▸ **Task requirements**: For each line of the data below that holds "lies", copy the line.

▸ **Provided records**:
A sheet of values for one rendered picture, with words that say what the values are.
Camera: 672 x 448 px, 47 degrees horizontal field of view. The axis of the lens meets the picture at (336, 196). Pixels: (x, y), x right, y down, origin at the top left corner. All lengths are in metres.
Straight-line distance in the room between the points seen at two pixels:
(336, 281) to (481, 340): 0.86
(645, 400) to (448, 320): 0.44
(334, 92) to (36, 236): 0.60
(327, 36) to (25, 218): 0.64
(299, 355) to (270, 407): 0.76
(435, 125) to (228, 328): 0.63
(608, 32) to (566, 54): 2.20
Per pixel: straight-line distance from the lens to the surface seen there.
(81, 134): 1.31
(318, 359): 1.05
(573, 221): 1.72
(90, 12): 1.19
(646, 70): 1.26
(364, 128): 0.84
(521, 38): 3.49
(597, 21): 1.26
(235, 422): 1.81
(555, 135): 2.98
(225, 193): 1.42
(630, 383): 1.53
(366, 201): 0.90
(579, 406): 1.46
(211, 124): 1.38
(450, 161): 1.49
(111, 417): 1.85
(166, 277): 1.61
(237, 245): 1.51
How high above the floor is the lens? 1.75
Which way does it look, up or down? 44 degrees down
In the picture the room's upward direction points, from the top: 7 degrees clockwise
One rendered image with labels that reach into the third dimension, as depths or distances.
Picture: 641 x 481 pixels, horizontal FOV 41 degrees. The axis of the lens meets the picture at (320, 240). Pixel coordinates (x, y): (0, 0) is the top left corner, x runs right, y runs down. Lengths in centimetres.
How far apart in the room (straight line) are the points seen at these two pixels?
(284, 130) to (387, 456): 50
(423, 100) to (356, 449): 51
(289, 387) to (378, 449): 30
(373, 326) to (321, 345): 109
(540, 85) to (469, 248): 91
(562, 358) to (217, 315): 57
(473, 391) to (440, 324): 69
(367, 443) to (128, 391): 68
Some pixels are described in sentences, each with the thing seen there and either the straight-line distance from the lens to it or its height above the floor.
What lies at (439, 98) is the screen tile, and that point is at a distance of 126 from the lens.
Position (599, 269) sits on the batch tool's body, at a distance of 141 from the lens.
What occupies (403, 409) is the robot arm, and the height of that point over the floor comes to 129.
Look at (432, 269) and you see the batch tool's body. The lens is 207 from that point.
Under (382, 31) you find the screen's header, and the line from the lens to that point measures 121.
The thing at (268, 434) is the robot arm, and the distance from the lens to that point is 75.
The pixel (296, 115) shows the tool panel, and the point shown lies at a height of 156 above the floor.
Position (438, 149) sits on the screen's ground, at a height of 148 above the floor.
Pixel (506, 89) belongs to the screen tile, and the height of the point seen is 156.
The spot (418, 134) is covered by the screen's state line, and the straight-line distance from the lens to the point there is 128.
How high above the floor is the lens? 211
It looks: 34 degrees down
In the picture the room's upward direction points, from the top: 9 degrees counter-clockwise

▸ **Solved exercise**:
What lies at (439, 98) is the screen tile, and that point is at a distance of 126 from the lens.
The pixel (296, 115) shows the tool panel, and the point shown lies at a height of 156 above the floor.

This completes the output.